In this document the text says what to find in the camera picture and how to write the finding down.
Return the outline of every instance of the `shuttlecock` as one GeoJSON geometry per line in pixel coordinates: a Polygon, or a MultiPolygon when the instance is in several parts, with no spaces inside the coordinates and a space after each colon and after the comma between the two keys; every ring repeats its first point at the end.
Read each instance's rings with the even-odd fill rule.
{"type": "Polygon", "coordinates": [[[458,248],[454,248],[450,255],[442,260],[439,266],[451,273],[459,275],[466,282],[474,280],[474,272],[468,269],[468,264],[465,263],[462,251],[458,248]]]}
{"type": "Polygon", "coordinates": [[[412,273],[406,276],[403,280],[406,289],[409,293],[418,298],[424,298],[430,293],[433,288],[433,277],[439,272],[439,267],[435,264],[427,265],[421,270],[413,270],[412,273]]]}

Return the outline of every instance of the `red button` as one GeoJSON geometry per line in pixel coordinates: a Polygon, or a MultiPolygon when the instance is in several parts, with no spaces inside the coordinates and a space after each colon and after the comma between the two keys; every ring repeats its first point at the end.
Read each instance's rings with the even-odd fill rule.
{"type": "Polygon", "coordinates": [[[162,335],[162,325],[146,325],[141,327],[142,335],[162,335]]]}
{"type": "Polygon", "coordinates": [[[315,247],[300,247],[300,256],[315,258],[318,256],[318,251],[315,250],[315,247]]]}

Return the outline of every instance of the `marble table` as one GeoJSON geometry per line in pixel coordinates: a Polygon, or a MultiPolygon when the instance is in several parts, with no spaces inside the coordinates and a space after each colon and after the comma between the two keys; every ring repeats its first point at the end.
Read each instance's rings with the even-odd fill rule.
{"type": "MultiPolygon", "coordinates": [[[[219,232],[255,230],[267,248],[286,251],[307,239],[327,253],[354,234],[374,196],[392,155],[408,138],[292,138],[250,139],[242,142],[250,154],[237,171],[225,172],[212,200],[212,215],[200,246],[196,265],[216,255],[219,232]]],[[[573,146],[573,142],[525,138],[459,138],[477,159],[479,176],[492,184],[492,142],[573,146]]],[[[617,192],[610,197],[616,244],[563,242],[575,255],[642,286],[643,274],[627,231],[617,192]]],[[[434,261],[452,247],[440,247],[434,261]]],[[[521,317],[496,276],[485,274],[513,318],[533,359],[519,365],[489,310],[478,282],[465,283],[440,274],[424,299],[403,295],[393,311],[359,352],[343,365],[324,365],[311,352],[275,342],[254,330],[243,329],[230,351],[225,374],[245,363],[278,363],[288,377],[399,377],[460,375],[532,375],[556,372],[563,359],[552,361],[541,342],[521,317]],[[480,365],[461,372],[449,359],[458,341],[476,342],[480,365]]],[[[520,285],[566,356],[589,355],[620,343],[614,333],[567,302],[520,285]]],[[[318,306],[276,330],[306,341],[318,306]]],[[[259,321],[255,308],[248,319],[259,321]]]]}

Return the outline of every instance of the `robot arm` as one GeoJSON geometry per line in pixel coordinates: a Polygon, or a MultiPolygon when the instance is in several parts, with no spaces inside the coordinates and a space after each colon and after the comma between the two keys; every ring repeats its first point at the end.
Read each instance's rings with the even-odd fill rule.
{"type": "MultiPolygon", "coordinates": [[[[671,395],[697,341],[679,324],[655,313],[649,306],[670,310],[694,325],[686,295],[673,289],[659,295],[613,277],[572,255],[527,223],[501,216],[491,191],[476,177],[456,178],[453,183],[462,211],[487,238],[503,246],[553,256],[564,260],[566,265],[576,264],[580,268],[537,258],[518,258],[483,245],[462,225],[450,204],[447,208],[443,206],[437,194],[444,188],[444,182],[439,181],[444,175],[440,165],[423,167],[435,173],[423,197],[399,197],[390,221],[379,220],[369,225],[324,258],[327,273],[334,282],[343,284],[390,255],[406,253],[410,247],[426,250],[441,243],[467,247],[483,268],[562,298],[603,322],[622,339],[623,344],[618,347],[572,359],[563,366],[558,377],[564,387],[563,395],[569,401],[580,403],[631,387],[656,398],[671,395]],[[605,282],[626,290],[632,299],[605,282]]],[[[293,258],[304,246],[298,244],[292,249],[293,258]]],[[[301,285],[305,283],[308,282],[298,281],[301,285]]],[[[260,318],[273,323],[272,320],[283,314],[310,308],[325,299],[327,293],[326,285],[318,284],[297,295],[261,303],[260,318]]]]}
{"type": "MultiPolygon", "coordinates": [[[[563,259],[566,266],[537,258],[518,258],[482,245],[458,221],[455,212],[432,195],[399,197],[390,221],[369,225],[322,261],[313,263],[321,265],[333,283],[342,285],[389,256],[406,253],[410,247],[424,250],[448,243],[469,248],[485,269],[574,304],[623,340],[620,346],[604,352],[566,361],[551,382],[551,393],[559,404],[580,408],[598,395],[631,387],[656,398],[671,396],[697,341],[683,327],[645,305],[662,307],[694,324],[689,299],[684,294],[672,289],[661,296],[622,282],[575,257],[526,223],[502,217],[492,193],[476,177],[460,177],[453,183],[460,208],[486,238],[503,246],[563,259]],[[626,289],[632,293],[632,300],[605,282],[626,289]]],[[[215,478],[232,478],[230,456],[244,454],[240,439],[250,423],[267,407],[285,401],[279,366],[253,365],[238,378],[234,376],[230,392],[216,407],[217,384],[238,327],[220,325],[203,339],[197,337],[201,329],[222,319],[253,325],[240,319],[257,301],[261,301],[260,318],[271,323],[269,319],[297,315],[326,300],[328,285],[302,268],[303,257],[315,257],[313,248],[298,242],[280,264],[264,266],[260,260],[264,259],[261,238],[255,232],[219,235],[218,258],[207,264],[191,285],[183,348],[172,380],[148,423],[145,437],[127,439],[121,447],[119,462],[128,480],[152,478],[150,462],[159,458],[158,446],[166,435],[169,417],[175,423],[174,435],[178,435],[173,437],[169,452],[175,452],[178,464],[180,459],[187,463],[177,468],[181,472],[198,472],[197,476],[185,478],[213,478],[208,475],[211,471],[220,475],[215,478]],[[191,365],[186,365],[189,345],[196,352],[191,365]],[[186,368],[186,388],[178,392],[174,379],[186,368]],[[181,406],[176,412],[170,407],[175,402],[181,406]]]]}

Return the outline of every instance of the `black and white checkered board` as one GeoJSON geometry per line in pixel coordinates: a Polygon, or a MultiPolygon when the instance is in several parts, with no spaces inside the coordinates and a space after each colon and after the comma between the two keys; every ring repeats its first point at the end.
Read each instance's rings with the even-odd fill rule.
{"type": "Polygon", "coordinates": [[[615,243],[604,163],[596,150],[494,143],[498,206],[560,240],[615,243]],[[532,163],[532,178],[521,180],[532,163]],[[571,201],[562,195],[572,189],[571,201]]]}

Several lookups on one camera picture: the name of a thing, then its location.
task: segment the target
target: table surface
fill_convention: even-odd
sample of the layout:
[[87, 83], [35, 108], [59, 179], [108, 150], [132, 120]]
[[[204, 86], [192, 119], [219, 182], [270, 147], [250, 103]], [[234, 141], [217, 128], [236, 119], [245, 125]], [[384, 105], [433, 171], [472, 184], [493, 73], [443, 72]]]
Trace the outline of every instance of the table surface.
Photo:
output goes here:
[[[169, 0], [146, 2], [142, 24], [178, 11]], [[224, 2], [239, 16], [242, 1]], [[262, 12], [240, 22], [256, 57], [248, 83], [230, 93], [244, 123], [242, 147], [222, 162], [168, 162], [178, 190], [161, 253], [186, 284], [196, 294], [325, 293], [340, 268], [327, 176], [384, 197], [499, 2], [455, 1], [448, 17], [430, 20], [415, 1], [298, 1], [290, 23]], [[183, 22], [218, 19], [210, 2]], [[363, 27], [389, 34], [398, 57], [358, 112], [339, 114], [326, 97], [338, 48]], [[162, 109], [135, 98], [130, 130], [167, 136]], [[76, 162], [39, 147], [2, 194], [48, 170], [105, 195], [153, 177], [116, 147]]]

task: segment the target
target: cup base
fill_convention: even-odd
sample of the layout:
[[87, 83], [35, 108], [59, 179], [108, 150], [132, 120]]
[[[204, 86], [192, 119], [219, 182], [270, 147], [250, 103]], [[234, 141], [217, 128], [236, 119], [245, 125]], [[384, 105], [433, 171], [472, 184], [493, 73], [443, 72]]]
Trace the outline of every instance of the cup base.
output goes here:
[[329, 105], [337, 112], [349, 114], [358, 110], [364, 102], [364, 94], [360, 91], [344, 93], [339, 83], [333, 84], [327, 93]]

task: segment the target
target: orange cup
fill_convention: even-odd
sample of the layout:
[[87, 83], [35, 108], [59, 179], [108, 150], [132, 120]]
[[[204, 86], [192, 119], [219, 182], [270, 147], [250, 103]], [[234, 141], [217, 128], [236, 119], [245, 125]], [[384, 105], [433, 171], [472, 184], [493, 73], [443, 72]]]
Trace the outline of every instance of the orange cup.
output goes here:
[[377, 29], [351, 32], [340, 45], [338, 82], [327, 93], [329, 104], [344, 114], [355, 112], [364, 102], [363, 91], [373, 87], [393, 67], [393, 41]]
+--
Pull out every line in the data above that has the word "base".

target: cup base
Trace the outline of every instance of the cup base.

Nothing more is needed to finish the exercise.